For the listing that follows, report how many lines contain the word "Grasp", giving the number and no other text.

▸ Records supplied
--*--

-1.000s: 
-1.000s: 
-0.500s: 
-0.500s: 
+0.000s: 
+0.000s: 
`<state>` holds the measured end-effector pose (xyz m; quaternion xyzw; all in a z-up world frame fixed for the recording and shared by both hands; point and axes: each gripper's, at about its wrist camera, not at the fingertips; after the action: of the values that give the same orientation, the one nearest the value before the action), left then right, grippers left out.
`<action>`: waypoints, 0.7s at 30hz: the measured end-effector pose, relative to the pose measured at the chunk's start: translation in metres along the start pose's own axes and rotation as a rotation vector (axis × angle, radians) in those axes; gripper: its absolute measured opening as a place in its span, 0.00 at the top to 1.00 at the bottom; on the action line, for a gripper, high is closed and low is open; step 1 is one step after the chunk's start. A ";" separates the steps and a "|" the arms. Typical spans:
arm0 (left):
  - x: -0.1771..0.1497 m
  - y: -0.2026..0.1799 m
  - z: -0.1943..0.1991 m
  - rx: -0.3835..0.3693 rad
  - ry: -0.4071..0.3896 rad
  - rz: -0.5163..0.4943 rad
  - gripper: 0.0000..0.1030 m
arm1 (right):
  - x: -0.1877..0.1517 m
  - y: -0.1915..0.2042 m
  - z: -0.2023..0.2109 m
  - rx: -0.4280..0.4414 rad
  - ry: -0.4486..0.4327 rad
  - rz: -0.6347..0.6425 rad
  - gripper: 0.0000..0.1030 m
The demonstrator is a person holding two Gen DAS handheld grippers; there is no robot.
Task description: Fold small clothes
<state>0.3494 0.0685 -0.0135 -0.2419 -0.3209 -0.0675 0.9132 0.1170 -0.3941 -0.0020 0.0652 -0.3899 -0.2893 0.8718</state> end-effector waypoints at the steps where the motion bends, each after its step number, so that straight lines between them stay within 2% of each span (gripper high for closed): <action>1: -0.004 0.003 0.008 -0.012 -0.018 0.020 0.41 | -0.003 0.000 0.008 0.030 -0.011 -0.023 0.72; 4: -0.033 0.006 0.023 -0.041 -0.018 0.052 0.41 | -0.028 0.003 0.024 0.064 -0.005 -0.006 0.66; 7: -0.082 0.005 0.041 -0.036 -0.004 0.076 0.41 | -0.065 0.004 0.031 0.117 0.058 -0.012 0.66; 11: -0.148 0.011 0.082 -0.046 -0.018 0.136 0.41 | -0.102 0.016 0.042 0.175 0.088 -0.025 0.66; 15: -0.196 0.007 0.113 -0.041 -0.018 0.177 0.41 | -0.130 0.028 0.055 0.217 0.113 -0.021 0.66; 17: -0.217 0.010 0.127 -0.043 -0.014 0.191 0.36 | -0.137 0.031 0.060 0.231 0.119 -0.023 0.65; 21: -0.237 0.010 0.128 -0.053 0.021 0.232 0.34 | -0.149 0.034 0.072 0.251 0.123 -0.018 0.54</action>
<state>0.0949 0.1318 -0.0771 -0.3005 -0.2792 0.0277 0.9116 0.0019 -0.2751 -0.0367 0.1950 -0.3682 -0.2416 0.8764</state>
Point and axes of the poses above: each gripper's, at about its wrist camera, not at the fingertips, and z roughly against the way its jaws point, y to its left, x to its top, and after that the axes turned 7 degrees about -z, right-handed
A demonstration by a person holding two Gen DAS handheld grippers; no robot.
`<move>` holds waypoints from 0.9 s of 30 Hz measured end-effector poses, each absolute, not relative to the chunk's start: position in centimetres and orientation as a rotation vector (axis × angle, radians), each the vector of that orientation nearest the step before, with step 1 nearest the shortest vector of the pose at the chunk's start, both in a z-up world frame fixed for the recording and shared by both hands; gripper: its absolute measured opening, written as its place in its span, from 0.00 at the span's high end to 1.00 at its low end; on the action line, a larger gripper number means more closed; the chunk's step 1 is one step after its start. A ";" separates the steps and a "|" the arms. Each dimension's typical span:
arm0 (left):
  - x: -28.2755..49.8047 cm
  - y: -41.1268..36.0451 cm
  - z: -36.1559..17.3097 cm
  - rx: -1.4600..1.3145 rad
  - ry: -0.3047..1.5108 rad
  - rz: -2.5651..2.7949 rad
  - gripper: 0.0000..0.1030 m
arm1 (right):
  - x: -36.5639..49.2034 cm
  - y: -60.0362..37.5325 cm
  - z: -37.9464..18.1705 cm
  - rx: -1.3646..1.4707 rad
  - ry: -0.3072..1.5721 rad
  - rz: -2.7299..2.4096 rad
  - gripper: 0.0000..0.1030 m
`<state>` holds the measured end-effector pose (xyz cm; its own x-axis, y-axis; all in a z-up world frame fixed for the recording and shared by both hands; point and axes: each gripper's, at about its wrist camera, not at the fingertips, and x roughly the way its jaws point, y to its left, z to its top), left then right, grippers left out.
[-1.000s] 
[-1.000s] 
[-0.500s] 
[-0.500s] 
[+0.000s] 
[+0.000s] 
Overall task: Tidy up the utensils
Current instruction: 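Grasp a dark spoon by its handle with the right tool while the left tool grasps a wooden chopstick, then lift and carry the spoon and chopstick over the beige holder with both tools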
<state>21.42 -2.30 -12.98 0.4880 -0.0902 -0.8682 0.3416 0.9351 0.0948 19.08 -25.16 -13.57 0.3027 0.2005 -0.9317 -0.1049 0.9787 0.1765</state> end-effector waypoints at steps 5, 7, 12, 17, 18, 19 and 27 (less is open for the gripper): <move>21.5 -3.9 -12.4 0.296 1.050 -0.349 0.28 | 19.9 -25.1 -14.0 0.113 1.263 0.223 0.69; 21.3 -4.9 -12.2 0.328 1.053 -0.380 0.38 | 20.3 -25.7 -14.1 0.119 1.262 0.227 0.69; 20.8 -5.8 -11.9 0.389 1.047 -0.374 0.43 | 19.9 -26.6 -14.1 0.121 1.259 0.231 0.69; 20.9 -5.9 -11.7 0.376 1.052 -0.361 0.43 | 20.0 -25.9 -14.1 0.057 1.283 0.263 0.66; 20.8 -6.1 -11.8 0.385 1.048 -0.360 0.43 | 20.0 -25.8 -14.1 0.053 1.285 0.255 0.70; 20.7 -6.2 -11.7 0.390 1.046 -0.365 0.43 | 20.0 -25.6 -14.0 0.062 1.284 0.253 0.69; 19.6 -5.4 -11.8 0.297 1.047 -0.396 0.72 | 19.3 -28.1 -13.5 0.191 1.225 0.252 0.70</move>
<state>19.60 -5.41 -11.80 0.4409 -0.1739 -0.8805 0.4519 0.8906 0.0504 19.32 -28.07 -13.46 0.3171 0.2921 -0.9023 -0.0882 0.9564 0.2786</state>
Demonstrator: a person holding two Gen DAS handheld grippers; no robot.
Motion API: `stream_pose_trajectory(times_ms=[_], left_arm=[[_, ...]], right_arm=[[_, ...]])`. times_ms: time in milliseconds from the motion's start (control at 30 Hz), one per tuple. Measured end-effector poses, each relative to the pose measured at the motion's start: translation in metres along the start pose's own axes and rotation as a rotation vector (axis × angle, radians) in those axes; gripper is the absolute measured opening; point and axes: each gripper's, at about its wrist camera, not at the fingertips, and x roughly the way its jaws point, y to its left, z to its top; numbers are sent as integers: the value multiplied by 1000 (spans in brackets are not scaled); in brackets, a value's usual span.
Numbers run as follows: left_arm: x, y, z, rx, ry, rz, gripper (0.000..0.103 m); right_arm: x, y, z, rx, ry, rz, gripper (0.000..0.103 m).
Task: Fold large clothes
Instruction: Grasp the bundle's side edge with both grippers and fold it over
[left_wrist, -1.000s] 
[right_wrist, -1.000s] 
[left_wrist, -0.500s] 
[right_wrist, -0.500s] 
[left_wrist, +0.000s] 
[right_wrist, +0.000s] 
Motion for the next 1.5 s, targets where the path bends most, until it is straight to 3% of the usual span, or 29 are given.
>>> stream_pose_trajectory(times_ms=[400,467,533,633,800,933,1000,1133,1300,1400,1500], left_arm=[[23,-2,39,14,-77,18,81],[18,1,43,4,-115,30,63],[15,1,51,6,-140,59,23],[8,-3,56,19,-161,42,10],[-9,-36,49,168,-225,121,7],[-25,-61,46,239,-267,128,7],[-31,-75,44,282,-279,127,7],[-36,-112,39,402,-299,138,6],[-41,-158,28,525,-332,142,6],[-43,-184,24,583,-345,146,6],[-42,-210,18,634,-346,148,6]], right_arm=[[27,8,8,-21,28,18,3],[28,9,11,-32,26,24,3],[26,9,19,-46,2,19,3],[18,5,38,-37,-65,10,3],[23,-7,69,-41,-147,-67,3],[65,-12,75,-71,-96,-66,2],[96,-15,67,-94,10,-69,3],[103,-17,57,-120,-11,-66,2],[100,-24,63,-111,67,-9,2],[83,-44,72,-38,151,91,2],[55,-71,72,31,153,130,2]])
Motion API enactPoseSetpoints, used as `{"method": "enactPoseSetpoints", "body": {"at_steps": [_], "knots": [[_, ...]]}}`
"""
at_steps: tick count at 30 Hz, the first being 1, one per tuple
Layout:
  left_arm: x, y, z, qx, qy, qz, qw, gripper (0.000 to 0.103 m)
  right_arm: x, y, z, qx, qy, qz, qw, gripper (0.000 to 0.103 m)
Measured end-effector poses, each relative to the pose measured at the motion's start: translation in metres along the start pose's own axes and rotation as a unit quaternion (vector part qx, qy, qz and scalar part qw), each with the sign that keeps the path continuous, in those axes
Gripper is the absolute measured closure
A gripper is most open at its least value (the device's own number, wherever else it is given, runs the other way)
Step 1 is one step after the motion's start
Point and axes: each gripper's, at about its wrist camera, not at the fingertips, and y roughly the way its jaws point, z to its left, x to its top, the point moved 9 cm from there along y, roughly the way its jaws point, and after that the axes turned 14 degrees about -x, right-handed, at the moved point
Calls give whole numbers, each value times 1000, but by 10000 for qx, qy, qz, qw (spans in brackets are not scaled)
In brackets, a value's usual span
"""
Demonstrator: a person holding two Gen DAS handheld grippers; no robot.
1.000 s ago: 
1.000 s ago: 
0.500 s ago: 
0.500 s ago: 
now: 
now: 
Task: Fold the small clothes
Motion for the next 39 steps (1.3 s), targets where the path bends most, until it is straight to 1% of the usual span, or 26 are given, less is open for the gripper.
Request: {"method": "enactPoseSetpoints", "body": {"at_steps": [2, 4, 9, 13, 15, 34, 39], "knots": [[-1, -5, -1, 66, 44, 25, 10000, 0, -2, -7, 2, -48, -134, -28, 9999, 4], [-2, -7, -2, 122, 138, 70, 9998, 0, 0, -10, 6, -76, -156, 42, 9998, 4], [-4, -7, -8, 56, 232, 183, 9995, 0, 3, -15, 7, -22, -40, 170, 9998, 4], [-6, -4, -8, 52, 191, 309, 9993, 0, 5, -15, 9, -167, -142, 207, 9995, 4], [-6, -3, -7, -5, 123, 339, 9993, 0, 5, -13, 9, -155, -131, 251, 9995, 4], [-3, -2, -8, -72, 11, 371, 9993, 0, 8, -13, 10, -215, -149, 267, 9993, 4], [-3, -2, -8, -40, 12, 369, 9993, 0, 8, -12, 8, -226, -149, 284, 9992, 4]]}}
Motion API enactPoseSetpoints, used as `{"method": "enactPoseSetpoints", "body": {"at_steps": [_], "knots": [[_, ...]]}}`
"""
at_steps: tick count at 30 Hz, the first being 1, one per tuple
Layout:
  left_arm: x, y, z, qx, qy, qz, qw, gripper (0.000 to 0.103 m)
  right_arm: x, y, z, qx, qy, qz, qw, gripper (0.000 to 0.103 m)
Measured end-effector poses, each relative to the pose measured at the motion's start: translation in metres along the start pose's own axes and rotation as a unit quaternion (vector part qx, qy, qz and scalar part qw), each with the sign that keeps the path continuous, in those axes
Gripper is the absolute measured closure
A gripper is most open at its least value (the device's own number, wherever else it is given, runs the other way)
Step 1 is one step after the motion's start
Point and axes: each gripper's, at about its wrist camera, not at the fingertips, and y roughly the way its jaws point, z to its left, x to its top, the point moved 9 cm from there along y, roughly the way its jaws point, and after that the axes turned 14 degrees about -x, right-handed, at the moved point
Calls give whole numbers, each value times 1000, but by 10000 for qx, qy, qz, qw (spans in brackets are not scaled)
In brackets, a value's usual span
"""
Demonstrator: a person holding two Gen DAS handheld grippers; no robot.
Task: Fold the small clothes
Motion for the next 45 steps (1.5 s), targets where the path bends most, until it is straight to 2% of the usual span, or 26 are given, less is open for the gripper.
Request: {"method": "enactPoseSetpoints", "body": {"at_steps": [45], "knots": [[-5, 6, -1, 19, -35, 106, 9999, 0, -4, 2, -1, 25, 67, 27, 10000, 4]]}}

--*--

▸ Solution for this exercise
2